> [Your goal]
Nothing but the lines from the one containing "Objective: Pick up" through the one containing "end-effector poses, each", both included, should be given again, each exactly as written below.

......

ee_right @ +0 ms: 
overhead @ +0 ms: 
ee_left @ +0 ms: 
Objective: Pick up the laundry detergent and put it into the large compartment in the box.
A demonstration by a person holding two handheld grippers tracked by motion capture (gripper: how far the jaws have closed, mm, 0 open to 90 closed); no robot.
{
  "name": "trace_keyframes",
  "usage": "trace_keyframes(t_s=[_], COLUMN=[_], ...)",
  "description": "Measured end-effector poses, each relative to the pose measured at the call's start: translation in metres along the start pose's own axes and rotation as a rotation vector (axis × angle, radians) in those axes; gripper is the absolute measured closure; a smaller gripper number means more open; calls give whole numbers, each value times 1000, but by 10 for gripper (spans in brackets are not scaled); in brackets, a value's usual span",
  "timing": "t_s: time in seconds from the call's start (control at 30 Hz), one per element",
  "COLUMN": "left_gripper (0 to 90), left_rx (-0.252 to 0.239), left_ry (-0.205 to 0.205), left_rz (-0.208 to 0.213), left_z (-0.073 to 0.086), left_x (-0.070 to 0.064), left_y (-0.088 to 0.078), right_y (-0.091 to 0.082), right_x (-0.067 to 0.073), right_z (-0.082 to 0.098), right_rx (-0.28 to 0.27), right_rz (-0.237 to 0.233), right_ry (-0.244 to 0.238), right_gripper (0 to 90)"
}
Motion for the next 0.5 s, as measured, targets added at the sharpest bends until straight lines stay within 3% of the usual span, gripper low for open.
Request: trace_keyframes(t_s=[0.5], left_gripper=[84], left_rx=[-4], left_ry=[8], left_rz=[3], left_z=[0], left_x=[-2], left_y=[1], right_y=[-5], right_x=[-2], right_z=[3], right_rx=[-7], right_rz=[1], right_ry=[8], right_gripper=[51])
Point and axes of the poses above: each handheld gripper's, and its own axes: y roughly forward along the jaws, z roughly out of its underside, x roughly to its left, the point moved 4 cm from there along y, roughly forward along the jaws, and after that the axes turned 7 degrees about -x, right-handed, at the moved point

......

> [Exercise answer]
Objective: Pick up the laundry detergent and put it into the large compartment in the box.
A demonstration by a person holding two handheld grippers tracked by motion capture (gripper: how far the jaws have closed, mm, 0 open to 90 closed); no robot.
{
  "name": "trace_keyframes",
  "usage": "trace_keyframes(t_s=[_], COLUMN=[_], ...)",
  "description": "Measured end-effector poses, each relative to the pose measured at the call's start: translation in metres along the start pose's own axes and rotation as a rotation vector (axis × angle, radians) in those axes; gripper is the absolute measured closure; a smaller gripper number means more open; calls give whole numbers, each value times 1000, but by 10 for gripper (spans in brackets are not scaled); in brackets, a value's usual span",

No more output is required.